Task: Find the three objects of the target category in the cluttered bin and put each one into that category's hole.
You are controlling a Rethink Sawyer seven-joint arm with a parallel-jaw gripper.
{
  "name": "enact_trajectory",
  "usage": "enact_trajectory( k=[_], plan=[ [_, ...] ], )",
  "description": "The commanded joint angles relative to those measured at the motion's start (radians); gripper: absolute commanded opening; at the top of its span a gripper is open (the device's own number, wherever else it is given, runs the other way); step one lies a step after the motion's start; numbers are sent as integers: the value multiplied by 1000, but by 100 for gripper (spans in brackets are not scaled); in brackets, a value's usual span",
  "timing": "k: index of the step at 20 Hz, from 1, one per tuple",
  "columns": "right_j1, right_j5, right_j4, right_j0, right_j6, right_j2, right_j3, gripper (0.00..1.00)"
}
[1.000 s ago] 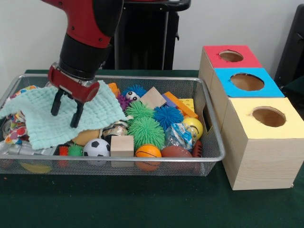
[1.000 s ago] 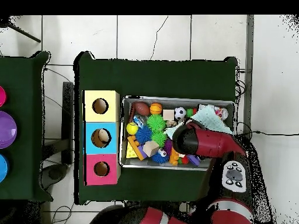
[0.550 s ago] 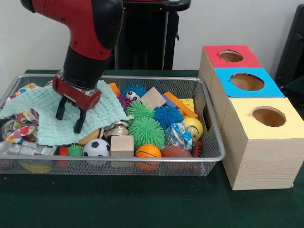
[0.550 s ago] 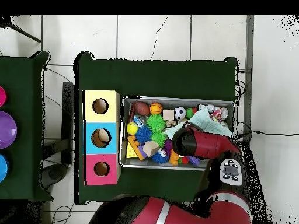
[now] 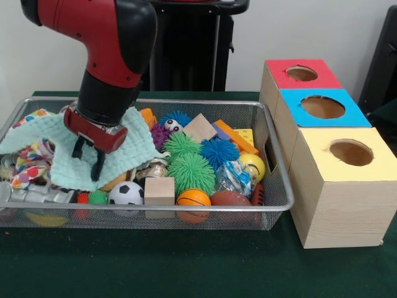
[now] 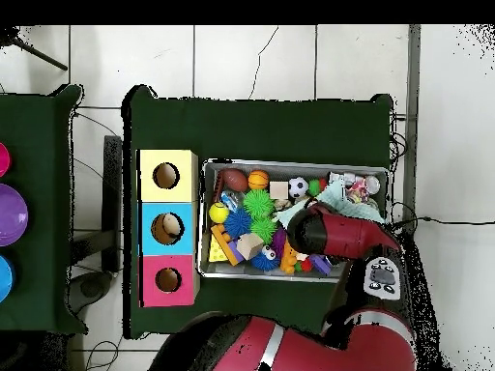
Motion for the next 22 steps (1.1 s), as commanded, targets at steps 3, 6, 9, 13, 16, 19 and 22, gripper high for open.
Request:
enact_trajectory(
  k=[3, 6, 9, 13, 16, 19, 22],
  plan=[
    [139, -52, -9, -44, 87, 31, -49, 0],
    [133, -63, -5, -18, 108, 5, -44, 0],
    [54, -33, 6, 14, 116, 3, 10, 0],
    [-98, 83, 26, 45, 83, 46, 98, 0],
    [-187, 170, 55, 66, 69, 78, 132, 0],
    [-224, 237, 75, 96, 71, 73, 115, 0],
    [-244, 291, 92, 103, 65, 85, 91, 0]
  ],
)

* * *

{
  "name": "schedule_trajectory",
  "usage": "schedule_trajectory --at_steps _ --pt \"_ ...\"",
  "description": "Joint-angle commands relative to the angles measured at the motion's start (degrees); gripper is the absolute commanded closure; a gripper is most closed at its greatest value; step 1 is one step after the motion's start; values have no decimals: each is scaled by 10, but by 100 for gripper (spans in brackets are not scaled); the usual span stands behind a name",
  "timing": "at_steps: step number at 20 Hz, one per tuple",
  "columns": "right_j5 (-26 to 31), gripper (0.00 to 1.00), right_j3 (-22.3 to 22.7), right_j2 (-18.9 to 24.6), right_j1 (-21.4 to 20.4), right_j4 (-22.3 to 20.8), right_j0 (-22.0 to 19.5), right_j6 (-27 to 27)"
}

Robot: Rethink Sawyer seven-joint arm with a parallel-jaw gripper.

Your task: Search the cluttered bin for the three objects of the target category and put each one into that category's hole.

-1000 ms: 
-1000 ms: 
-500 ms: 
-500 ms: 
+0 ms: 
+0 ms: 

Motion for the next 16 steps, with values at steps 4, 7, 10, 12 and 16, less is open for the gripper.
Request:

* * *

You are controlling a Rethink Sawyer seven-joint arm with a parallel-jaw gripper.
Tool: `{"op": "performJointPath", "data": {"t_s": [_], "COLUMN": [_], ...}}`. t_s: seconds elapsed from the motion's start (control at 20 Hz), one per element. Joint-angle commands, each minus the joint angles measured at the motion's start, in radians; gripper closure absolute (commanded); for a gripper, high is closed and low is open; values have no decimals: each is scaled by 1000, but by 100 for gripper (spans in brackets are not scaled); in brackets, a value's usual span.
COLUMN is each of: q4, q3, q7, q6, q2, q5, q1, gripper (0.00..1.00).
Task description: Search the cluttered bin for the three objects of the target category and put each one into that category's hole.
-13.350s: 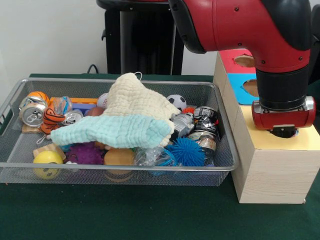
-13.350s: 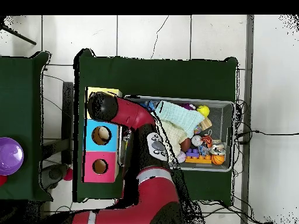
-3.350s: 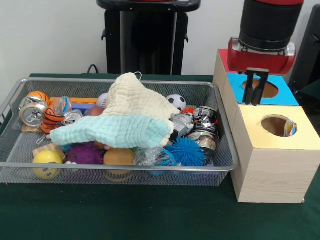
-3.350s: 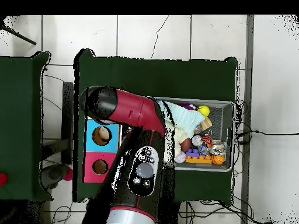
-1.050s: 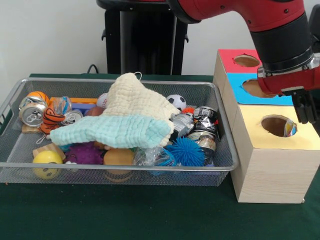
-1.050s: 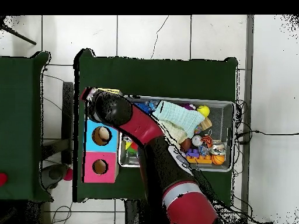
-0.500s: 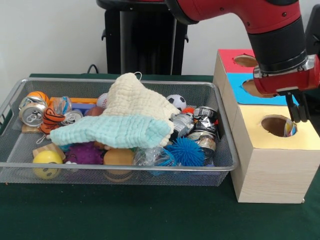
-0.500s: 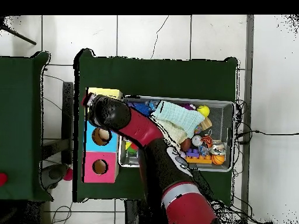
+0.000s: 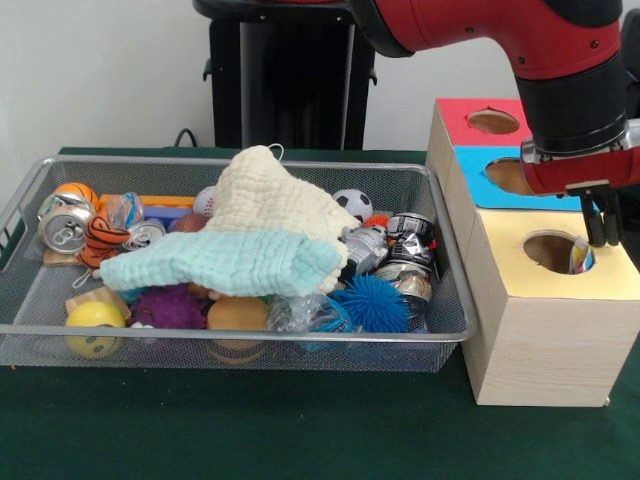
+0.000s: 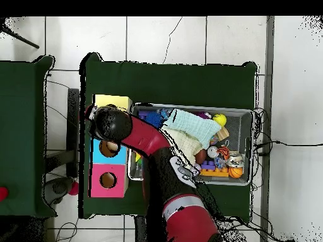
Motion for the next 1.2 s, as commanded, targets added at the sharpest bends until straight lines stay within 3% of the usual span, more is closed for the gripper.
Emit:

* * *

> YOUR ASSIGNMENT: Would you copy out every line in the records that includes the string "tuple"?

> WORKED SOLUTION:
  "timing": "k: index of the step at 20 Hz, from 1, one per tuple",
  "timing": "at_steps: step number at 20 Hz, one per tuple",

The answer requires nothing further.